* **What to do**
Only the text belongs in the copy. Transcribe the data exactly and drop any pictures.

* **Exercise data**
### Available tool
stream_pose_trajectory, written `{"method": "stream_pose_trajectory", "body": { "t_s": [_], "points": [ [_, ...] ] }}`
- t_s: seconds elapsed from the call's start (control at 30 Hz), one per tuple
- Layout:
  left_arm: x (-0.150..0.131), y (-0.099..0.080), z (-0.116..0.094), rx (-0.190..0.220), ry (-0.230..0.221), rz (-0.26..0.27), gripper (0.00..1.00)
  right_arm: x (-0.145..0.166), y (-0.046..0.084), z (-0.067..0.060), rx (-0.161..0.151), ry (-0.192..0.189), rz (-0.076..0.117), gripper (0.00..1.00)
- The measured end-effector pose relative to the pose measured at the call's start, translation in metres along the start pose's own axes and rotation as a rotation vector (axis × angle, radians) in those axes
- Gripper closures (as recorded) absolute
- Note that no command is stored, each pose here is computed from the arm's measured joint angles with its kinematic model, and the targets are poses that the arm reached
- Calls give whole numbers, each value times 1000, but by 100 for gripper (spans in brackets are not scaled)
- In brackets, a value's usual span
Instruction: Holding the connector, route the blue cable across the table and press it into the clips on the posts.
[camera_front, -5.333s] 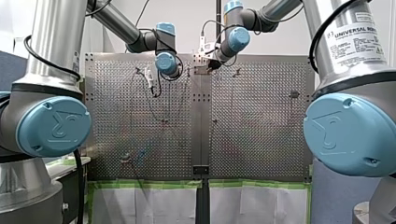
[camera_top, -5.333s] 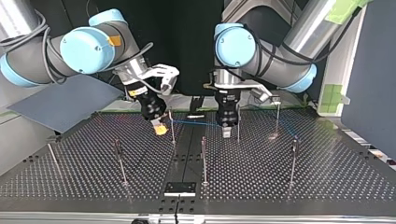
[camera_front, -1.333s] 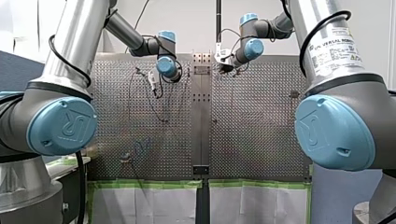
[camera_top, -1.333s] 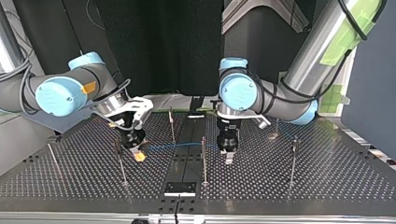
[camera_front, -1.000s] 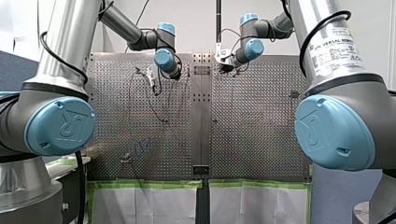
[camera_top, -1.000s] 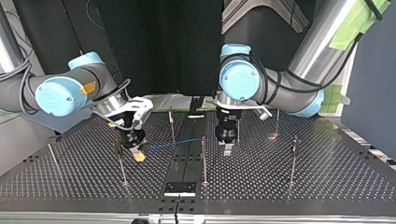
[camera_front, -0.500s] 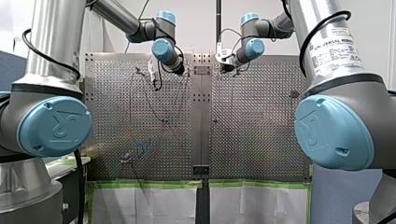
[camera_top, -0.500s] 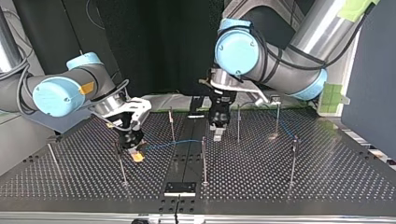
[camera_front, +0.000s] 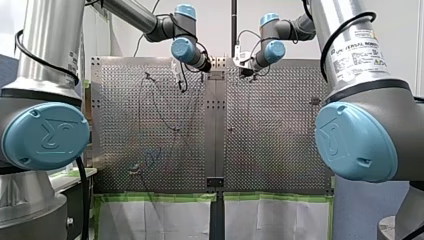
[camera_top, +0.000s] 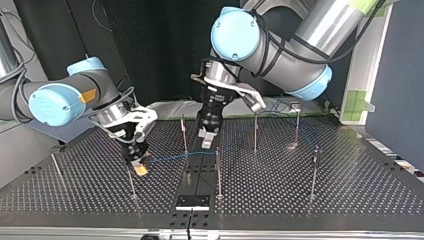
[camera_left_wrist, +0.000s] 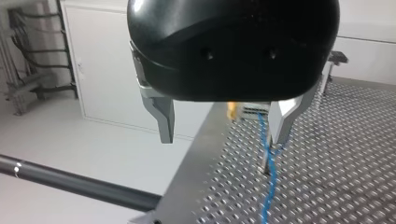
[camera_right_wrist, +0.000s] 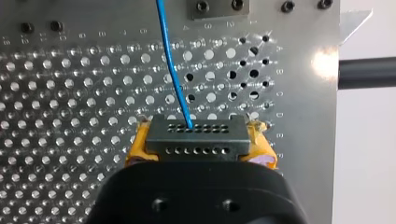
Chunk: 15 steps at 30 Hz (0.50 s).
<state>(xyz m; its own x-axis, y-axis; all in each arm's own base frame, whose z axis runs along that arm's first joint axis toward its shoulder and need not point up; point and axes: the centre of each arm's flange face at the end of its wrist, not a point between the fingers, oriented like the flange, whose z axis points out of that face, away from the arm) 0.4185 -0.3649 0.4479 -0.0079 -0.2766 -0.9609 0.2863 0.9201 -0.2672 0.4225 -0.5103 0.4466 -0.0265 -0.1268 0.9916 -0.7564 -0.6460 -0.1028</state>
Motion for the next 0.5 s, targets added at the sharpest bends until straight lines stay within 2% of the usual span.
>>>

* **Expected output**
### Available tool
stream_pose_trajectory, written `{"method": "stream_pose_trajectory", "body": { "t_s": [_], "points": [ [_, ...] ] }}`
- t_s: seconds elapsed from the call's start (control at 30 Hz), one per tuple
- Layout:
  left_arm: x (-0.150..0.131), y (-0.099..0.080), z (-0.116..0.094), rx (-0.190..0.220), ry (-0.230..0.221), rz (-0.26..0.27), gripper (0.00..1.00)
  right_arm: x (-0.145..0.166), y (-0.046..0.084), z (-0.067..0.060), rx (-0.161..0.151), ry (-0.192..0.189), rz (-0.076..0.117), gripper (0.00..1.00)
- The measured end-effector pose relative to the pose measured at the call's start, translation in metres along the start pose's own axes and rotation as a rotation vector (axis × angle, radians) in those axes
- Gripper closures (as recorded) absolute
- Note that no command is stored, each pose here is computed from the arm's measured joint angles with its kinematic model, and the targets are poses that the arm reached
- Calls give whole numbers, each value times 1000, but by 100 for gripper (spans in brackets are not scaled)
- In brackets, a value's usual span
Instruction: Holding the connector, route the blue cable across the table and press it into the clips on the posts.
[camera_front, -5.333s] 
[camera_top, -5.333s] 
[camera_front, -1.333s] 
[camera_top, -1.333s] 
[camera_front, -1.000s] 
[camera_top, -1.000s] 
[camera_front, -0.500s] 
[camera_top, -0.500s] 
[camera_front, +0.000s] 
[camera_top, +0.000s] 
[camera_left_wrist, +0.000s] 
[camera_right_wrist, +0.000s] 
Chunk: 15 steps at 30 Hz (0.50 s).
<state>(xyz m; its own x-axis, y-axis; all in each arm's own base frame, whose z axis runs along that arm's first joint axis toward its shoulder and need not point up; point and axes: the centre of each arm's flange face at the end of its wrist, not a point between the fingers, oriented like the flange, whose z axis points out of that face, away from the arm) 0.4185 -0.3649 0.4479 -0.0079 -0.2766 -0.9609 0.2863 0.9201 -0.2672 0.4225 -0.5103 0.4466 -0.0265 -0.1268 0.9916 -0.7564 -0.6460 -0.1028</state>
Motion for the next 0.5 s, targets added at the sharpest bends until straight lines stay within 2% of the usual span.
>>>

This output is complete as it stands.